I executed a simple matrix operation in DPC++ parallelism using GPU.
But I found the following problem.
・It takes about 140ms overhead (offset) when executing DPC++ parallel_for.
・This overhead time is independent of matrix size.
OS: Windows 10 Home (64bit)
CPU: Intel Corei7-1065G7 1.3GHz
GPU: Intel Iris Plus Graphics
Microsoft Visual Studio Professional 2019 Version 16.5.5
Intel oneAPI 2021.1 Beta08
To analyze this problem, I additionally conducted the following experiments.
I executed the parallel process(parallel_for) twice on the same code.
I share the source code used for the experiment. (TestDPC_TimeOverhedProblem.zip)
As a result of experimentation, I found that the processing time for this overhead was high at the first execution.
For example, when multiplying matrices with a matrix size of 256 x 256, the processing time is as follows.
1st execute ：142[ms] (multiply.cpp line 47-64)
2nd execute : 2[ms] (multiply.cpp line 78-108)
For comparison, the first execution does not calculate in kernel.
The following are questions based on the facts so far.
1. About DPC++ specifications, is the above overhead a reasonable result?
2. What causes the overhead time in DPC++ processing?
3. Is it possible to reduce the overhead time by devising the implementation method?

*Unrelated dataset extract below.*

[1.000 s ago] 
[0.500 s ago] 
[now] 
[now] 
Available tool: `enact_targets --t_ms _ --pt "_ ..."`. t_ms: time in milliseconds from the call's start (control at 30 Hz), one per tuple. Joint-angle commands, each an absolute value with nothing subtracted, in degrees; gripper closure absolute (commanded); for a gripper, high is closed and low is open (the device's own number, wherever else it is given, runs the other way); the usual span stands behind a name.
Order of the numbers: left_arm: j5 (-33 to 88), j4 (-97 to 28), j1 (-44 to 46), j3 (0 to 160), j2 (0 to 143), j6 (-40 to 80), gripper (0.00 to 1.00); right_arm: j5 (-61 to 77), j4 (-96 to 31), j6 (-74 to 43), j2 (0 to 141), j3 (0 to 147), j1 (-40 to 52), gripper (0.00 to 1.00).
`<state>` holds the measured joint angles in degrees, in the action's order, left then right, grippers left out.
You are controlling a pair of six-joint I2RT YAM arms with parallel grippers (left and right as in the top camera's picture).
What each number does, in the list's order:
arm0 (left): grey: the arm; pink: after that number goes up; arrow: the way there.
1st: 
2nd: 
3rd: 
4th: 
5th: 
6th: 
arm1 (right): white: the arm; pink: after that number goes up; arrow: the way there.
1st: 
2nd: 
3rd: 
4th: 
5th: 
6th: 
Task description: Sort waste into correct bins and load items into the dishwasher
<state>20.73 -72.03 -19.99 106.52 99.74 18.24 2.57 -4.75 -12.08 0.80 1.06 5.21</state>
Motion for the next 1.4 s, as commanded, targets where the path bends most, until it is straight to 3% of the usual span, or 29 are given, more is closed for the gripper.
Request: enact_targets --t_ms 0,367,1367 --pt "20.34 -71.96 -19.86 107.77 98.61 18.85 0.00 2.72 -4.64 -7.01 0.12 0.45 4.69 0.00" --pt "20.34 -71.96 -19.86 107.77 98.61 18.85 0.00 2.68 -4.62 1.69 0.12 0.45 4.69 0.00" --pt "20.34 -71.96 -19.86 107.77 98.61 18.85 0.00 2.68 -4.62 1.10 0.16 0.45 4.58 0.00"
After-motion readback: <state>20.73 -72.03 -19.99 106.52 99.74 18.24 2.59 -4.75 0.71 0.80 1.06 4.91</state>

If this problem is true and the original processing time is small (140ms or less),
this means that using DPC++ parallel processing will be slower than not using it
In my environment, due to this overhead, if the matrix size is about 1024x1024, it is faster to calculate with a simple for statement of C++!

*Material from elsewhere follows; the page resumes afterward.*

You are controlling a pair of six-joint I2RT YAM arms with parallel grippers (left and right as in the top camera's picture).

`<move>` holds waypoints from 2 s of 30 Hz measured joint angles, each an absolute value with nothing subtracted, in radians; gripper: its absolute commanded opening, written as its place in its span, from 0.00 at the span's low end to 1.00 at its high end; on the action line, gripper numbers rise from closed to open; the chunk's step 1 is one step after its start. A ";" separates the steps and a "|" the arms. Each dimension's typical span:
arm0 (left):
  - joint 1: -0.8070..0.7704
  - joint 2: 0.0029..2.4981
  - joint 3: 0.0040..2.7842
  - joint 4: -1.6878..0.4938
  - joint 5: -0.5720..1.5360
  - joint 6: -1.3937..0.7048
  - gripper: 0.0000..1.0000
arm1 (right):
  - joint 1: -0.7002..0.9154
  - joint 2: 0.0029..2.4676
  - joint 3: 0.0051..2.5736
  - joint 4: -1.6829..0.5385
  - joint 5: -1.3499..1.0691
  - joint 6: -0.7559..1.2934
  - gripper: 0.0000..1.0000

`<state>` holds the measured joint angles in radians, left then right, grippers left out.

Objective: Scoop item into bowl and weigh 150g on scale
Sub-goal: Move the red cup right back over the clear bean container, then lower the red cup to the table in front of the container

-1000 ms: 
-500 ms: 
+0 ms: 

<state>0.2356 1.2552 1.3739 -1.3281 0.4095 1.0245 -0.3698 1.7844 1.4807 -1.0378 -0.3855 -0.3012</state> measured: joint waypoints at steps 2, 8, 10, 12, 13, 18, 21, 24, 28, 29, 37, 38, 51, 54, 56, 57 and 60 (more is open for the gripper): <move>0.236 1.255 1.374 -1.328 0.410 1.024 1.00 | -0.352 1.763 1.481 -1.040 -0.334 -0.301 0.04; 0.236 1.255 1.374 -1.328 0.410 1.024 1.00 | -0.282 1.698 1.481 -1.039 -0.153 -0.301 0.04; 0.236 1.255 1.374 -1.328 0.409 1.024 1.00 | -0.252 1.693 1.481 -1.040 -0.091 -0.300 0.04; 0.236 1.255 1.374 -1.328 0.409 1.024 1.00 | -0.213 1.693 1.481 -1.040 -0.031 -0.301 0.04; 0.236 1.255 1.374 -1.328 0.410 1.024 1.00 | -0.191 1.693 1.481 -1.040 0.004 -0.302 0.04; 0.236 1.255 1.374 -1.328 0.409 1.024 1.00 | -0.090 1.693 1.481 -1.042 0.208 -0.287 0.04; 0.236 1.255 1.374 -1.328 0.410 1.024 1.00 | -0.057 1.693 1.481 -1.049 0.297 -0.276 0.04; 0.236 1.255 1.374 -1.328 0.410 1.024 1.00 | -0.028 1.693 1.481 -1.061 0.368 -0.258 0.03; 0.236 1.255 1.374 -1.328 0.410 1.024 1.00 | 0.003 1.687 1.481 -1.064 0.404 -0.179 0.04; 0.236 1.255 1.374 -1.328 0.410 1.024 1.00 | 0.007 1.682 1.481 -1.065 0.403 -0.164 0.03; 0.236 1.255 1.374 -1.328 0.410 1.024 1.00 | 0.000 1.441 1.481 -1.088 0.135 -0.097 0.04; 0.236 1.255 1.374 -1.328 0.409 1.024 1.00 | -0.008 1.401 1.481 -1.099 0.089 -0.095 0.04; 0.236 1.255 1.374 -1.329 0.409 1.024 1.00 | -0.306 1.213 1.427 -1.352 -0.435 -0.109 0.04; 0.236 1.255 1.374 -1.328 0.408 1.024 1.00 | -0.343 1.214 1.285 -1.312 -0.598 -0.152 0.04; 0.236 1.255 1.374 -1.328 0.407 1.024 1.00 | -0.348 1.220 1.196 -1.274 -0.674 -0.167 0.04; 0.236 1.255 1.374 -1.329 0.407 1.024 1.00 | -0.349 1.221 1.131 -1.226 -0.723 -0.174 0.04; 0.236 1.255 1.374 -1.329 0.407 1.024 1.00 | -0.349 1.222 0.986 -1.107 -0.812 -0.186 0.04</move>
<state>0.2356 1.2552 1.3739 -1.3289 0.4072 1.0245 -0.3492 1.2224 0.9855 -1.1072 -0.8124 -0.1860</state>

Could you tell the time taken by the kernel, if you just run the actual computation kernel alone (only the 2nd one), in your environment?

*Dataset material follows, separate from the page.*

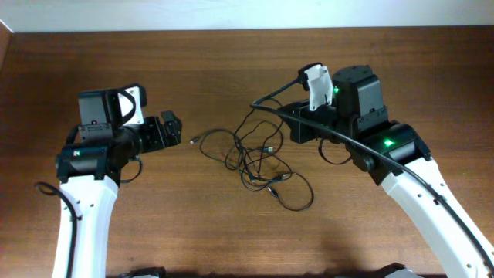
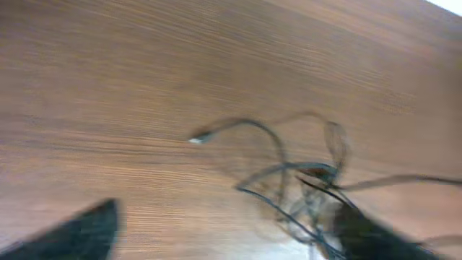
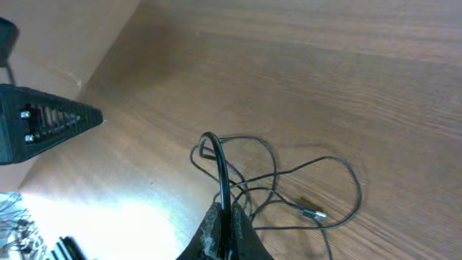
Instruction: Untangle cables
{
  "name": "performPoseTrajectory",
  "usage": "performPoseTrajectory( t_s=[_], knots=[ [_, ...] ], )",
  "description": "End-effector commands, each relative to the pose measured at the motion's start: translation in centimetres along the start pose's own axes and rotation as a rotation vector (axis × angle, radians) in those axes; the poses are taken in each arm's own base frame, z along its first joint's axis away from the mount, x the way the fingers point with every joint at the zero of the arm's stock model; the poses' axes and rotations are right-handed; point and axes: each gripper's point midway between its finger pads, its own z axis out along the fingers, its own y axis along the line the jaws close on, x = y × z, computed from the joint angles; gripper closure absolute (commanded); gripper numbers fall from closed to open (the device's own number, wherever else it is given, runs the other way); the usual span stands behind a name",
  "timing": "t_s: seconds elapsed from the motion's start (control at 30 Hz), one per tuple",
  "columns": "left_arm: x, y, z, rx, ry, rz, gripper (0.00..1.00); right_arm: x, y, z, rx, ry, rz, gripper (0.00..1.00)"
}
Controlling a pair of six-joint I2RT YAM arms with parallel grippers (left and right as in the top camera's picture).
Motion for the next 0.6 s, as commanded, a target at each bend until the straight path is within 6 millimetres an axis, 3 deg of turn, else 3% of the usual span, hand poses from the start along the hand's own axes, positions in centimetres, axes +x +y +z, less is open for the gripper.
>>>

If possible, run it for 5 times at least and average all the readings.
Thank you for your answer.
If i execute the actual computation kernel (only the 2nd matrix calculation),
it is equivalent to the total time when it is executed twice.
only the 2nd one: about 240ms
if i execute it twice
1st: about 140ms
2nd: about 100ms
>If possible, run it for 5 times at least and average all the readings.
The variation in processing time is several ms in my environment.
If this very long overhead time is a common behavior of DPC++, I think it will be easily reproduced in your environment.
There are multiple reasons for the overheads (Jitting overhead, kernel create overhead etc) that kicks in during the first kernel launch. I'd suggest you to use Vtune profiler and see where exactly the overheads are coming from.
In order to gain performance out of DPC++, we need to ensure that the application is large enough (in terms of compute time taken), so as to mitigate the effect of these overheads. In short, there will be hardly any performance benefit if your application isn't large enough, in which case the overhead time could be quite significant when compared to the actual compute time.
My suggestion would be to run the compute kernel first (2nd kernel), followed by the dummy kernel (1st kernel). In this case, you should be able to notice the fact that it isn't the empty kernel that's taking time, in fact these are the overheads associated with the first time kernel launch.
Hope this helps.
That's right. If you associate a single queue for multiple kernel invocations (targeting the same queue), the overhead time will come into effect only once (for the first kernel alone). It is also recommended/best-practice to have a only one queue associated to a particular device, in order to gain performance benefit.
If you have multiple queues associated with a single device, then there would be context_create, kernel_create/jitting overheads, each time you create a new queue (even though the device you target is the same). This approach is not recommended.
In short, it is considered to be a good practice to associate only one queue for a single device and target the same queue for kernel offload throughout your application.
Hope this helps.
I have observed the same behavior.
I think that at the first call, the kernel is compiled for the given device and arg types.
You can prevent this with AOT compilation :
AOT does not exactly prevent all the overheads. Since you know the device that you would be targeting on, AOT is recommended. The target device is known at compile time, which enables AOT compiler to generate device specific code rather than a generic SPIR-V (in case of JIT).
There wouldn't be any jitting overhead when using AOT compilation, but there could be various other overheads present. I'd suggest you to profile your application using Vtune profiler for more details.
Could you let me know if I can close the thread from my end?